1 — 14:00 — A Better Match for Everyone, Reinforcement Learning for Ridesharing
I teamed up with Lyft, a popular ridesharing platform, to improve its online matching system for drivers and riders. To create a more efficient algorithm that can quickly adapt to changing conditions, we introduced a novel online reinforcement learning approach with a hierarchical linear approximation of the platform's state space adapted to a nonstationary environment. This overhaul of Lyft’s core system resulted in millions of additional rides and more than \$30 million in extra revenue annually. Our approach is the first documented implementation of a ridesharing matching algorithm that can adapt to a nonstationary environment, and our experiments proved that this change benefits everyone involved - drivers, riders, and the platform. However, it was difficult for a large organization to trust an algorithm that can change itself.
2 — 14:30 — Branch-and-price for prescriptive contagion analytics
Predictive contagion models are ubiquitous in epidemiology, social sciences, engineering, and management. This paper formulates a prescriptive contagion analytics model where a decision-maker allocates shared resources across multiple segments of a population, each governed by continuous-time dynamics. We define four real-world problems under this umbrella: vaccine distribution, vaccination centers deployment, content promotion, and congestion mitigation. These problems feature a large-scale mixed-integer non-convex optimization structure with constraints governed by ordinary differential equations, combining the challenges of discrete optimization, non-linear optimization, and continuous-time system dynamics. This paper develops a branch-and-price methodology for prescriptive contagion analytics based on: (i) a set partitioning reformulation; (ii) a column generation decomposition; (iii) a state-clustering algorithm for discrete-decision continuous-state dynamic programming; and (iv) a tri-partite branching scheme to circumvent non-linearities. Extensive experiments show that the algorithm scales to very large and otherwise-intractable instances, outperforming state-of-the-art benchmarks. Our methodology provides practical benefits in contagion systems; in particular, it can increase the effectiveness of a vaccination campaign by an estimated 12-70\%, resulting in 7,000 to 12,000 extra saved lives over a three-month horizon mirroring the COVID-19 pandemic.

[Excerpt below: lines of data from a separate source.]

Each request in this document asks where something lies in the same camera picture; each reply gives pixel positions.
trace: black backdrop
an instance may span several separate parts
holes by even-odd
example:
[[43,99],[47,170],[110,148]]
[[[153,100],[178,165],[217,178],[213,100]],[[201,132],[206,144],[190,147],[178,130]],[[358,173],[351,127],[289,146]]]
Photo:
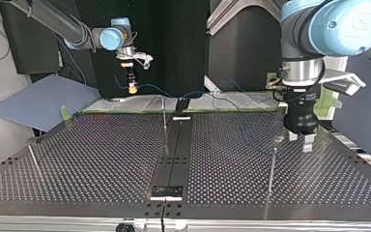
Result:
[[[209,0],[76,0],[76,5],[90,27],[107,26],[116,16],[130,19],[138,33],[134,45],[155,58],[147,71],[137,66],[140,85],[153,84],[176,97],[204,91]],[[119,89],[113,77],[127,85],[115,53],[100,50],[91,56],[101,95],[126,97],[128,90]],[[140,89],[140,94],[150,93],[160,94]]]
[[[135,46],[155,58],[148,71],[137,67],[140,84],[154,84],[176,97],[203,91],[204,74],[217,85],[233,78],[246,91],[265,90],[267,73],[275,72],[281,64],[279,24],[258,7],[242,10],[214,37],[209,37],[206,34],[206,20],[220,0],[51,1],[65,14],[74,15],[91,27],[107,26],[112,17],[129,17],[133,30],[138,32]],[[34,34],[23,36],[30,40]],[[46,35],[52,36],[50,32],[46,32]],[[36,35],[35,41],[45,45],[53,40],[43,38],[44,33]],[[61,46],[60,51],[64,61],[73,66]],[[85,73],[88,84],[98,87],[104,97],[128,96],[128,91],[119,89],[114,80],[116,75],[118,81],[126,85],[114,52],[98,50],[93,54],[87,50],[72,50],[71,53]],[[26,60],[35,59],[23,51],[20,54]],[[42,60],[43,57],[56,54],[57,51],[45,54],[38,52],[35,55]],[[65,69],[59,74],[68,76]],[[31,75],[33,80],[43,76],[45,74]],[[238,88],[229,83],[221,86],[221,90],[235,91]],[[150,87],[140,90],[140,94],[156,93],[159,91]]]

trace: metal bracket
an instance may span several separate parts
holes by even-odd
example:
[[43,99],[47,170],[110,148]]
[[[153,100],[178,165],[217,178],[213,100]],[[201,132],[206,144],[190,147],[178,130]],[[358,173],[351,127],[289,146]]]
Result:
[[360,88],[366,87],[356,74],[327,69],[324,78],[319,82],[331,91],[353,96]]
[[261,7],[281,21],[281,0],[223,0],[207,21],[208,33],[215,35],[237,13],[247,7]]

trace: black metal plate
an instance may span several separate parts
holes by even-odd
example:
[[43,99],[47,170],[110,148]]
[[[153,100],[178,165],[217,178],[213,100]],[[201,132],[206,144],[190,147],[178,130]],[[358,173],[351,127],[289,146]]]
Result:
[[302,139],[289,142],[278,113],[193,115],[182,217],[371,220],[371,166],[325,130],[312,153]]

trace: green tape
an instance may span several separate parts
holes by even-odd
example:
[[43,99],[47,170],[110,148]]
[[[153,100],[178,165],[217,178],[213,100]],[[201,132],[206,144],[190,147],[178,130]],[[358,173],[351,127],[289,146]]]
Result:
[[340,108],[342,102],[333,97],[333,91],[322,88],[321,98],[315,104],[315,114],[318,117],[328,117],[331,107]]
[[63,120],[68,121],[72,118],[72,116],[69,114],[68,110],[66,109],[64,105],[62,105],[61,111],[62,111]]

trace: gray panel
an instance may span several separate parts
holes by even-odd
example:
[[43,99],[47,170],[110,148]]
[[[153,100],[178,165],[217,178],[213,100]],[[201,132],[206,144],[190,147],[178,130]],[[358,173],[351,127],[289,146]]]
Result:
[[95,88],[52,74],[0,102],[0,117],[49,131],[64,121],[62,106],[70,115],[100,98]]
[[367,86],[351,98],[340,97],[343,106],[335,111],[333,126],[371,155],[371,60],[352,57],[347,72],[356,73]]

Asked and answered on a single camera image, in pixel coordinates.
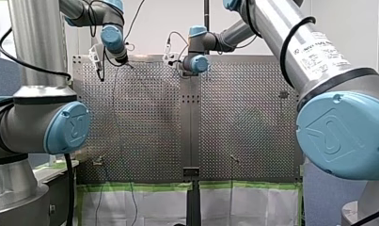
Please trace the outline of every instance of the label sticker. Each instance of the label sticker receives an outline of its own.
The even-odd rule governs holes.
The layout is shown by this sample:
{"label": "label sticker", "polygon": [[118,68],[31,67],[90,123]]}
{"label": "label sticker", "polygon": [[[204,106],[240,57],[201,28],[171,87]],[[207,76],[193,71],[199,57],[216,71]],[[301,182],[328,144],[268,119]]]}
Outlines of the label sticker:
{"label": "label sticker", "polygon": [[350,62],[336,49],[324,33],[313,32],[313,41],[302,44],[292,54],[301,67],[316,79],[328,70],[335,70]]}

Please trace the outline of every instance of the metal pole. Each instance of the metal pole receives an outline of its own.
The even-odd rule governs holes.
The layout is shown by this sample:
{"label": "metal pole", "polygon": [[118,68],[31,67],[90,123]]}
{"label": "metal pole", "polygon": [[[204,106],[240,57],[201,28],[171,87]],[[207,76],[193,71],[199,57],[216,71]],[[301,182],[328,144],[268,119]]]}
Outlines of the metal pole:
{"label": "metal pole", "polygon": [[[9,0],[16,55],[37,67],[67,71],[59,1]],[[22,87],[15,97],[73,96],[66,77],[22,67]]]}
{"label": "metal pole", "polygon": [[210,31],[210,0],[204,0],[204,26]]}

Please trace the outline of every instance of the perforated metal panel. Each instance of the perforated metal panel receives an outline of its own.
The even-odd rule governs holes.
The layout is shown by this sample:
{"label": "perforated metal panel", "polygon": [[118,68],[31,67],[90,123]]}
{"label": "perforated metal panel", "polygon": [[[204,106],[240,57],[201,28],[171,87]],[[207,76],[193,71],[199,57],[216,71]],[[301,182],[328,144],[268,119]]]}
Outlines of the perforated metal panel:
{"label": "perforated metal panel", "polygon": [[87,58],[74,60],[74,87],[92,120],[80,183],[182,181],[180,78],[159,57],[140,60],[106,64],[103,83]]}
{"label": "perforated metal panel", "polygon": [[200,180],[295,181],[296,99],[274,58],[214,57],[201,76]]}
{"label": "perforated metal panel", "polygon": [[92,116],[79,182],[180,182],[183,166],[200,180],[296,181],[297,97],[275,58],[209,58],[208,73],[180,79],[160,56],[131,57],[146,62],[107,64],[101,83],[77,57],[74,89]]}

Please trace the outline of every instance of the metal bracket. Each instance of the metal bracket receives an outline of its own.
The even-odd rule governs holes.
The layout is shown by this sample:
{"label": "metal bracket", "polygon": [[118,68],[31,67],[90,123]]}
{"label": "metal bracket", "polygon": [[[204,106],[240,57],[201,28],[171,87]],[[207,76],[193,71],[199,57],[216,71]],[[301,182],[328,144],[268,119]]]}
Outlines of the metal bracket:
{"label": "metal bracket", "polygon": [[184,177],[198,177],[200,175],[199,167],[187,167],[183,168]]}
{"label": "metal bracket", "polygon": [[183,77],[198,77],[198,73],[191,73],[191,72],[188,72],[188,71],[183,71],[182,72],[182,76]]}

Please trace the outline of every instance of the white fabric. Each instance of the white fabric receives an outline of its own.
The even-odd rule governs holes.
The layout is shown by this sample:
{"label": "white fabric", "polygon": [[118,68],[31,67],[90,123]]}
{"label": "white fabric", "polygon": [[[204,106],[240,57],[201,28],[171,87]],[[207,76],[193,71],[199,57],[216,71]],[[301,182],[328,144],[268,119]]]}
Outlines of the white fabric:
{"label": "white fabric", "polygon": [[[130,191],[86,193],[83,197],[82,226],[132,226],[135,217],[133,194]],[[173,226],[185,223],[186,191],[134,192],[138,213],[134,226]]]}
{"label": "white fabric", "polygon": [[247,187],[204,189],[201,190],[201,217],[202,226],[297,226],[298,191]]}
{"label": "white fabric", "polygon": [[[234,187],[202,189],[203,226],[297,226],[298,191]],[[138,216],[134,226],[185,223],[186,191],[135,192]],[[83,226],[94,226],[100,192],[83,197]],[[135,207],[129,191],[103,192],[98,226],[131,226]]]}

3 — 15:00 — Heterogeneous Treatment Effects In Matching Marketplaces Under Interference: From Estimation to Decision
Marketplace companies routinely use randomized experiments to make operational decisions. Randomized controlled trials are often used to decide whether a specific intervention should be rolled out. Because rollouts can be global (affecting all users) or partial (targeting some users), it is important to measure the effect of the treatment intervention on specific sub-populations of users, also known as heterogeneous treatment effect analysis. However, marketplace experiments suffer from interference, where the treatment status of one unit can affect the outcome of another unit. We first establish that heterogeneous treatment effects are not necessarily uniquely defined in the presence of marketplace interference. We then distinguish two cases: when the heterogeneous treatment effect on a subset of users is uniquely defined, we show that a ``shadow price estimator'' based on linear programming duality can provably reduce bias from the standard estimator. When the heterogeneous treatment effect is not uniquely defined, we recast the problem of estimating the impact of treatment on each group of users as the problem of deciding whether or not to roll out the treatment to each group of users. We use the shadow price estimator to design a robust decision rule, which we show is more effective and less conservative than a similarly robust decision rule based on the standard estimator. We verify our theoretical results with numerical experiments on synthetic data.
4 — 15:30 — Modeling and Optimizing Large-Scale Inventory Routing in East Africa: A Data-Driven Optimization Approach
We investigate a large-scale inventory routing problem in the context of distributing clean cooking stoves in East Africa. Using a comprehensive dataset from an industry partner, we develop a stochastic model that accounts for significant supply and demand fluctuations, censored and incomplete data, and store substitution patterns and propose novel data-driven approaches to solve the resulting problem at scale. Our numerical results demonstrate that the proposed method yields significant improvements over the status quo, leading to significant cost savings and improved accessibility to clean cooking solutions.